*** PROVIDED DATA Section Begins ***
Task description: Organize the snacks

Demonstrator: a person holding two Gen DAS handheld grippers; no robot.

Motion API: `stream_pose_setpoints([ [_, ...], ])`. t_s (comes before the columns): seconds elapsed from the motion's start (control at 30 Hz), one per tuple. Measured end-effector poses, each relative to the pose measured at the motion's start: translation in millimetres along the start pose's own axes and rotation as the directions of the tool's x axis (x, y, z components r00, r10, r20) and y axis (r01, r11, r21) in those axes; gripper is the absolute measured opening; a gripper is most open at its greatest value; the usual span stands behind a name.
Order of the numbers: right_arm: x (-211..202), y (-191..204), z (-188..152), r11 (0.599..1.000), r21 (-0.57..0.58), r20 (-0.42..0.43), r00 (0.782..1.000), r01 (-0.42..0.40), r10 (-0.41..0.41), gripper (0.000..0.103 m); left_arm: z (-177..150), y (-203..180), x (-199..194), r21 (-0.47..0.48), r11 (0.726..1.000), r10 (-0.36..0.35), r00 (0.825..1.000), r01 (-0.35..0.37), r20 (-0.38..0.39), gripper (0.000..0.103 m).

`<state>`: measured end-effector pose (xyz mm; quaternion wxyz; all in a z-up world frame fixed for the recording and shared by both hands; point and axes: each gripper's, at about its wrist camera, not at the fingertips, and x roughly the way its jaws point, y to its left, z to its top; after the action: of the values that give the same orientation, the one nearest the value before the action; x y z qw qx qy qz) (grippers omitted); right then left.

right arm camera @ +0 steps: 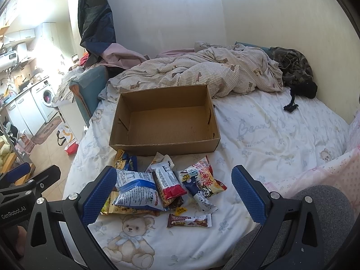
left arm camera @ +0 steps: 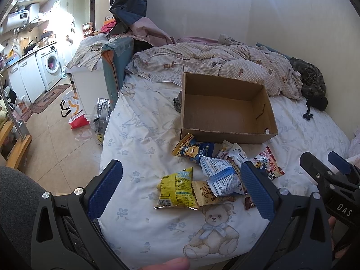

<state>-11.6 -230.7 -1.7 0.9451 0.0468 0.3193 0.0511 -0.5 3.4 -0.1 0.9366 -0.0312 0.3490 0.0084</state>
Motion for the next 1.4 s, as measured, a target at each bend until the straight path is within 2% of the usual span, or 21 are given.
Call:
stream_pose_setpoints([
  [0.8, 2.5, 1.0, -2.2, 1.0, 0.02, -0.017, 1.0, -0.005, 0.005, 0.103, 0.6, 7.5, 5.0, -0.027, 1.0, -0.006, 0.999, 0.005, -0.044, 0.103],
  [0.9, 5.3, -5.1, -0.2, 0.999, 0.048, -0.043, 0.999, -0.017, 0.02, 0.103, 5.2, 9.0, 8.1, -0.029, 1.0, -0.003, 0.998, 0.001, -0.069, 0.103],
  [1.03, 18.2, -18.6, 5.6, 0.994, 0.102, -0.119, 0.991, -0.044, 0.056, 0.103, 18.0, 10.1, 21.6, 0.007, 0.999, 0.032, 0.991, -0.031, -0.128, 0.103],
  [1.17, 43.0, -35.7, 9.9, 0.987, 0.152, -0.236, 0.968, -0.054, 0.09, 0.103, 29.8, 14.1, 46.9, 0.024, 0.999, 0.048, 0.974, -0.044, -0.221, 0.103],
  [1.27, 64.6, -48.2, 9.1, 0.977, 0.205, -0.337, 0.932, -0.066, 0.134, 0.103, 36.0, 20.0, 69.6, 0.014, 0.999, 0.039, 0.95, -0.036, -0.311, 0.103],
  [1.4, 89.4, -60.0, 5.3, 0.964, 0.257, -0.423, 0.89, -0.062, 0.17, 0.103, 36.1, 39.3, 103.5, -0.048, 0.998, 0.019, 0.896, -0.045, -0.443, 0.103],
])
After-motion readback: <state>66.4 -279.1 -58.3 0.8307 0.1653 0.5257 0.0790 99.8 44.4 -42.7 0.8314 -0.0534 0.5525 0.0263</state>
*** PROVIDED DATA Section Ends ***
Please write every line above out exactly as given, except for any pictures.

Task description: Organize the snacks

Demonstrator: a person holding two Gen DAS handheld grippers; no robot.

Motion API: `stream_pose_setpoints([ [_, ...], ])`. t_s (comes before the columns): seconds elapsed from the motion's start (control at 30 Hz), one per tuple. Measured end-effector poses, each relative to the pose measured at the motion's start: translation in millimetres along the start pose's own axes and rotation as the directions of the tool's x axis (x, y, z components r00, r10, r20) and y axis (r01, r11, r21) in those axes; gripper is the absolute measured opening; a gripper is most open at its greatest value; the usual span stands behind a name.
Order of the numbers: right_arm: x (-211..202), y (-191..204), z (-188..152), r11 (0.599..1.000), r21 (-0.57..0.58), r20 (-0.42..0.43), r00 (0.782..1.000), r01 (-0.42..0.40), r10 (-0.41..0.41), gripper (0.000..0.103 m); left_arm: z (-177..150), y (-203..180), x (-199..194), r21 (-0.47..0.48), r11 (0.726..1.000), r10 (-0.36..0.35), r00 (0.825..1.000), r01 (-0.35..0.37), r20 (-0.38..0.39), gripper (0.000..0.103 m).

`<state>`: measured end-effector pose (xyz mm; quaternion wxyz; all in a z-up world frame fixed for the recording and shared by both hands; point and axes: each gripper's, at about its wrist camera, not at the fingertips, and x roughly the way its jaws point, y to its left, z to its top; after the action: of the values that give the same orientation, the one nearest the value before the action; x y z qw qx qy qz) (grippers omitted); right then left.

right arm camera @ +0 steps: 
left arm camera @ +0 steps: 

<state>-11.6 -230.7 -1.7 0.9451 0.0468 0.3193 0.0511 -0.5 3.4 -0.1 0.9366 -0.0312 0.3490 0.0084</state>
Motion for the next 1.4 s, as measured, a target at each bend until the straight path is within 2% of the usual span, or 21 are given.
Call:
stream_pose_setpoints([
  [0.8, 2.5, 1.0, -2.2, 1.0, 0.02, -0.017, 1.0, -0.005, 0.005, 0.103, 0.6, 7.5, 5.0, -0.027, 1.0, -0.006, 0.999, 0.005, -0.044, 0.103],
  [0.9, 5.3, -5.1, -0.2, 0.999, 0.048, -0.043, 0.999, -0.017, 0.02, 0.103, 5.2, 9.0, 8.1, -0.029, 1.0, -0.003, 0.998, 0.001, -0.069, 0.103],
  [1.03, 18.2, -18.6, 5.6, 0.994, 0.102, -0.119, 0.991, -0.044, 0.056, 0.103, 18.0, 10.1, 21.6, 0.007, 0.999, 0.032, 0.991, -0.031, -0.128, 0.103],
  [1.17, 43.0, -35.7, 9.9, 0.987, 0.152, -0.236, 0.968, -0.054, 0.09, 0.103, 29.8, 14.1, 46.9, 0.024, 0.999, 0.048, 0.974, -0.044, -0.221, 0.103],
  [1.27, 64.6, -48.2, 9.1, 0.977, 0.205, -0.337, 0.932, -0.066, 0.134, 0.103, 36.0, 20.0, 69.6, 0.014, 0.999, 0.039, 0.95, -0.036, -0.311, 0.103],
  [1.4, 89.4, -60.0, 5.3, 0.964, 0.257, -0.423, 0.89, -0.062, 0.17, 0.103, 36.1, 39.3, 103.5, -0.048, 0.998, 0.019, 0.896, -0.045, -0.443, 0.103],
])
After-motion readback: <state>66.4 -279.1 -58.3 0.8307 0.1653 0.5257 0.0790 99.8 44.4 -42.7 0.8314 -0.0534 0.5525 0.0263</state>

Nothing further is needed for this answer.